You just might be surprised how powerful a little redirection of your energy can be. As Eker told folks, “results show.”
Wishing you a where gratitude rocks.
Warmly,
Susan
October Morning
Every last particle—even those
of the tree bark, and those
of the stones and the soil
in the field, even those
so buoyant that they float
in the air forming clouds
and those that make up
the air itself—every one
of them feels the touch
of this autumn morning’s
light and resonates to
the song of its gold.
Once Upon a Magical Time
Once upon a magical time
in a season we called ‘autumn,’
we would wake to a world
suddenly bathed in dancing colors.
The ten thousand leaves on
the ten thousand trees, one by one
would trade their green for crimson,
or flaming orange, for lemon or lime
or gold. And day by day the colors
would grow more intense, until
the whole world seemed to be singing
with them. And these magical leaves
could fly, too. Down they would spiral
in a twirling, giddy ballet, sailing
through the air like birds suddenly
set free from their wooden cages,
their brilliant bodies piling, one
atop the other, in a quilt of color
on the grasses and rocks and shores.
And we would gasp at the beauty
of it all, and give thanks that we
had eyes to see.
Standing at the Feet of Giants
It’s impossible to speak here
in this pine woods, standing
at the feet of giants.
What could you say anyway?
How could mere words have any value?
“Thank you,” maybe.

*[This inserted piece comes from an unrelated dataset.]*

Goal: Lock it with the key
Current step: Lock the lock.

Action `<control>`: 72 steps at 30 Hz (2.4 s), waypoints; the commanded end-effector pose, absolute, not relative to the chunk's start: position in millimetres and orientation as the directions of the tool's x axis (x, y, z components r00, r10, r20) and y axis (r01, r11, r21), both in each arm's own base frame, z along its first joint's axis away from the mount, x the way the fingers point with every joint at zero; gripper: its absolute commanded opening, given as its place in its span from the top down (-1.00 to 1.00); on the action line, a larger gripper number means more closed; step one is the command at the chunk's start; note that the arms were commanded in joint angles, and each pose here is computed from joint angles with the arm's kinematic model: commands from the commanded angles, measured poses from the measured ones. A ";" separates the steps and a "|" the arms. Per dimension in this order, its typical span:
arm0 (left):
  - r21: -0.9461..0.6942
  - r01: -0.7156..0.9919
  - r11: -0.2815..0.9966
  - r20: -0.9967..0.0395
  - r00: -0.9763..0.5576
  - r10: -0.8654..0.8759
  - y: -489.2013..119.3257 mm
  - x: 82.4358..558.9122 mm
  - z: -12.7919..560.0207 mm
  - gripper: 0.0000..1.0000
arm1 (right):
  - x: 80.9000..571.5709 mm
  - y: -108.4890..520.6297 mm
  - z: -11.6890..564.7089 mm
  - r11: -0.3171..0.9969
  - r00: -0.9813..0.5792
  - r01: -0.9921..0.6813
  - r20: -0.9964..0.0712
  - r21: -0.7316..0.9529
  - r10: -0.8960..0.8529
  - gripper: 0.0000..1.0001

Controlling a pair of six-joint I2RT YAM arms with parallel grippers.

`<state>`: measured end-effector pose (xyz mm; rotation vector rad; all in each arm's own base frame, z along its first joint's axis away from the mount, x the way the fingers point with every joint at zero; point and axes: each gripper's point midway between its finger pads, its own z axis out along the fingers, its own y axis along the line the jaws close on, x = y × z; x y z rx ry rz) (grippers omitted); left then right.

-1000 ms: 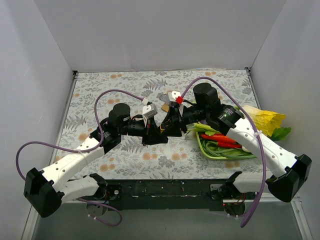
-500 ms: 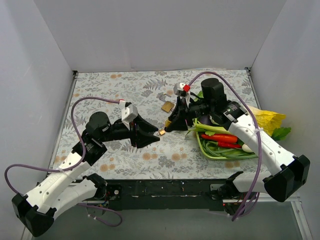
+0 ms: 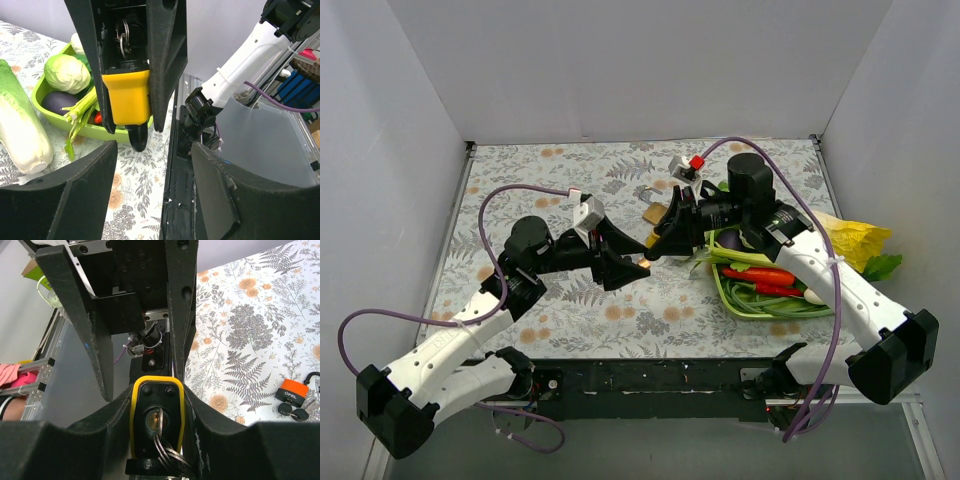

But you sense
that they already know what’s in your heart.
Free for the Taking
The gifts are free for your taking,
inexhaustibly and everywhere.
Every single moment holds them,
especially the one we call Now.
It’s a willingness to see them
that makes them happen.
So wake in the morning with a vow
to receive the ones your soul most needs:
goodness, beauty, forgiveness, truth.
And let it be your soul that decides,
so that your heart may swell in humble joy
as you realize the very gifts which you
most truly desired are here before you,
always, and free for the taking.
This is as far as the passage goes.